More precisely: If content has a first-party origin, nothing changes. Content from a third-party origin only has cookie permissions if its origin already has at least one cookie set.
OK, so read the first part again: “only websites that you actually visit can use cookies to track you across the web”! This should ring alarm bells to everyone who is actually genuinely concerned about their online privacy. And I’m going to explain why.
First of all, as a full disclosure, I DO work (and have done so for numerous years now) in the online advertising segment — as such, most products I work(ed) on do employ the usage of cookies — sometimes these would be 3rd party cookies, sometimes they are 1st party cookies. I also have to admit that I have never worked for the likes of Google, Facebook, Twitter, Amazon and such. (I have to admit also that I haven’t tried to work for most of them either 🙂 lol)

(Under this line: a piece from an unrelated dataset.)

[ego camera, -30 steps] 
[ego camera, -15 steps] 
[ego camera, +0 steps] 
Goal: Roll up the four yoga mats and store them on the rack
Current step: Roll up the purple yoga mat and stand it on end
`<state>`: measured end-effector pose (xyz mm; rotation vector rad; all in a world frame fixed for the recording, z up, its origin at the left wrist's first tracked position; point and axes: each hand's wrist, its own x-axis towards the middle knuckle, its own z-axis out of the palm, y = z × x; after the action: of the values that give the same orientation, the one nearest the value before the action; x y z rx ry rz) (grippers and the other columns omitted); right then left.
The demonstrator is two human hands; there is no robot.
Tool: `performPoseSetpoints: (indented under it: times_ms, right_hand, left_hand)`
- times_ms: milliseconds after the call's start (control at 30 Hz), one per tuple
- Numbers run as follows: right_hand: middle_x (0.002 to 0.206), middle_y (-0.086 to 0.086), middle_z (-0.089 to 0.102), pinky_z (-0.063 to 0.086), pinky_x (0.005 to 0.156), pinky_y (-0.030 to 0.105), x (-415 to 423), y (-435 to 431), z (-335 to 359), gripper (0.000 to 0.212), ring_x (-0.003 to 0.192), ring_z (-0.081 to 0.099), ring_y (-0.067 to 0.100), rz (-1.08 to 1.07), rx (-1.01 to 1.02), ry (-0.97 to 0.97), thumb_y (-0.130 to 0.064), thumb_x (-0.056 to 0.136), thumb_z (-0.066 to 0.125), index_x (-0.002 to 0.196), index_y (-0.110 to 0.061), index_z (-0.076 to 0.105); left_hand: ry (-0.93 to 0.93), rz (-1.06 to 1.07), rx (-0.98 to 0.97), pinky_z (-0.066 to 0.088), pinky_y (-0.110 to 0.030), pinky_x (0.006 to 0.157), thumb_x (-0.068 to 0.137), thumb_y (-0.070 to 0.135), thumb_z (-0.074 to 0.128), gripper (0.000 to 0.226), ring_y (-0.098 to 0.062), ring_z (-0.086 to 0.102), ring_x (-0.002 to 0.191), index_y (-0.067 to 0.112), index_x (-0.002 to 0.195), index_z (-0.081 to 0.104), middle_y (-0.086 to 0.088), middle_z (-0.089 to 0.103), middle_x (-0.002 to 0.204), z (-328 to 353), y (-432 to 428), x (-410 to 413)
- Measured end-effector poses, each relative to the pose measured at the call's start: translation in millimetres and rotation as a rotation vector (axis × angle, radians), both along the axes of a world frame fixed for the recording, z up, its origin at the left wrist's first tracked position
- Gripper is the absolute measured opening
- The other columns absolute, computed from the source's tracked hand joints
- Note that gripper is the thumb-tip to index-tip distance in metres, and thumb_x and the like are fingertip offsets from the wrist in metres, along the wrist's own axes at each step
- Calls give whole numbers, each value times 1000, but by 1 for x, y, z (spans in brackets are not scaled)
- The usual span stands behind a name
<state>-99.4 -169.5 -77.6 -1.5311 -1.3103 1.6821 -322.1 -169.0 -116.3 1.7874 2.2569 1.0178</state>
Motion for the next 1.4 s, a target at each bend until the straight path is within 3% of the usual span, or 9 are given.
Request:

Now, getting back to the 3rd party cookies and online privacy issues, here’s the thing: as a web user, on each website you visit you’ll have somewhere in between 3-10 3rd parties cookie-ing you and gathering data about you. Typically that data consists of pages you visit and interactions on the page (things like pressing a “Like“/”Star“/”Favourite” etc button, adding something to your wish list or to do list and so on). Typically this information gets aggregated and ends up building a profile about you — in terms of things you like, dislike, things you bought or are interested in buying…. This data can be extrapolated to imply more data about you. If you bought for instance car insurance online we can safely imply that you owe a car — and if you owe a car there’s a whole segment of car-related adverts we can show you! If you bought a baby pram we can guess you are probably married and have an infant in the family. If you bought a flight to Las Vegas, we’d be safe in guessing you’re travelling there. And so on…
At no point really is an advertiser interested in exactly WHO you are — that information tells us hardly anything we want to know: we want to know things that will make us show you something that you would be interested in consuming / buying / trying out — because, in case that you didn’t know it, that’s what brings the money in advertising. I couldn’t care less about someone’s full name and date of birth because that doesn’t tell me what type of music they like for instance; however, tracking their movements on the itunes website and their purchases lets me understand what music they’re into such that when the Kaiser Chiefs release their next album I’ll present them with an advert right away, safe in the knowledge they’ll click “Buy” and I’ll get my cost-per-acquisition paid to me.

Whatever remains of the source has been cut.